Rvalue reference pitfalls, an update

March 14th, 2012

My original post about rvalue reference pitfalls from last week was followed by quite a few comments, including some interesting suggestions that are worth discussing.

While most of the discussion centered around the second problem, Jonathan Rogers pointed out the following interesting observation. Consider again the lazy_shared_ptr constructor from the original article that takes shared_ptr:

template <class T>
class lazy_shared_ptr
{
  ...
 
  template <class T1>
  lazy_shared_ptr (database&, const std::shared_ptr<T1>& p)
    : p_ (p)
  {
  }
};

If we want to support efficient initialization (shall we call it move initialization?), then it seems natural to add an rvalue reference overload:

template <class T>
class lazy_shared_ptr
{
  ...
 
  template <class T1>
  lazy_shared_ptr (database&, const std::shared_ptr<T1>& p)
    : p_ (p)
  {
  }
 
  template <class T1>
  lazy_shared_ptr (database&, std::shared_ptr<T1>&& p)
    : p_ (std::move (p))
  {
  }
};

While this works, as Jonathan pointed out, another alternative to provide the same functionality is to just have a single constructor that takes its argument by value:

template <class T>
class lazy_shared_ptr
{
  ...
 
  template <class T1>
  lazy_shared_ptr (database&, std::shared_ptr<T1> p)
    : p_ (std::move (p))
  {
  }
};

Let’s consider what happens when we use both versions to initialize lazy_shared_ptr with lvalues and rvalues. When we use the original implementation with an lvalue, the first constructor (the one taking const lvalue reference) is selected. The value is then copied to p_ using shared_ptr’s copy constructor. Using the second implementation with an lvalue causes that copy constructor to be called right away to create the temporary. This temporary is then passed to the lazy_shared_ptr constructor where it is moved to p_. So in this case the second implementation requires an extra move constructor call.
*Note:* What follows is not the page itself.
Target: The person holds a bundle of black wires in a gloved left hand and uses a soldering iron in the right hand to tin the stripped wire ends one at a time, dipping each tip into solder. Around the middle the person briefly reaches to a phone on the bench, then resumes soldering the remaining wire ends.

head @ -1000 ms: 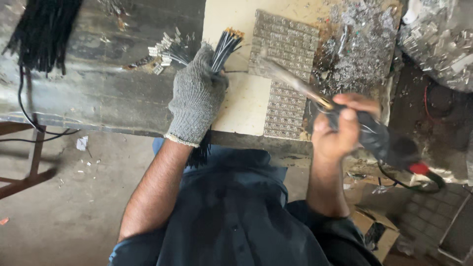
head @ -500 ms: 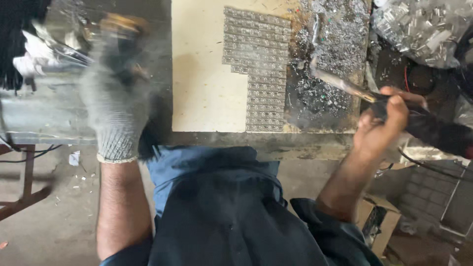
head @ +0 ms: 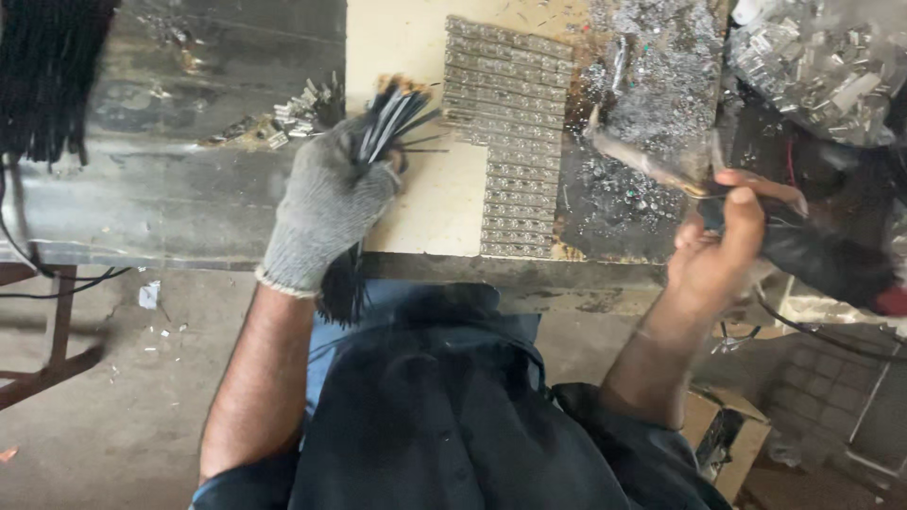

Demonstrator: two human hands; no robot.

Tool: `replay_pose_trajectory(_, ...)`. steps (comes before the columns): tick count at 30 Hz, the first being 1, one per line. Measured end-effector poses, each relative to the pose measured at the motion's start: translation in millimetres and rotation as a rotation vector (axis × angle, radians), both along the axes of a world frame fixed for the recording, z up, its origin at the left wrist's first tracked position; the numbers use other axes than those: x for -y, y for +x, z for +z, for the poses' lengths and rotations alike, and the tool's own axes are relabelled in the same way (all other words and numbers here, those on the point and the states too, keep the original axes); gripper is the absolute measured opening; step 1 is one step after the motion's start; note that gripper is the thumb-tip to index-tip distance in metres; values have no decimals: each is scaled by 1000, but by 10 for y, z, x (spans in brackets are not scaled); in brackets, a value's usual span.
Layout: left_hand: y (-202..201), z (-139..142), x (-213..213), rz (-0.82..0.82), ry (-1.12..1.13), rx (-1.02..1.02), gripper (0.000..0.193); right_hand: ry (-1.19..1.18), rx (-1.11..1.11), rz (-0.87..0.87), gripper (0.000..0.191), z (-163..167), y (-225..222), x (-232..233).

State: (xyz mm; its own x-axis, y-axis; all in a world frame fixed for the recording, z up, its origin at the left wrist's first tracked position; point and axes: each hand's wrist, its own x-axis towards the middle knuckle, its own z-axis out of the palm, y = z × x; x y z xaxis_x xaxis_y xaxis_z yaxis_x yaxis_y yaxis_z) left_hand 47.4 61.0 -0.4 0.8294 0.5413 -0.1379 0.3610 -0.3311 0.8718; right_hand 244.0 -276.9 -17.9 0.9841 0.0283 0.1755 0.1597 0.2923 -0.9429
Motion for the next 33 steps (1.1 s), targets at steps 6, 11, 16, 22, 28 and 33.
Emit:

Let’s now pass an rvalue. In the first implementation the second constructor is selected and the value is passed as an rvalue reference. It is then moved to p_. When the second implementation is used, a temporary is again created but this time using a move instead of a copy constructor. The temporary is then moved to p_. In this case, again, the second implementation requires an extra move constructor call.

Considering that move constructors are normally very cheap, this makes for a good way to keep your code short and concise. But the real advantage of this approach becomes apparent when we have multiple arguments that we want to pass efficiently (this was also a topic of Sumant’s post from a few days ago). If we use the rvalue reference approach, then for n arguments we will need 2^n constructor versions.

Note, however, that the pass by value approach is only a good idea if you know for sure that the argument type provides a move constructor. If that’s not the case, then this approach will perform significantly worse compared to the rvalue reference version. This is the reason, for example, why it is not a good idea to use this technique in std::vector’s push_back().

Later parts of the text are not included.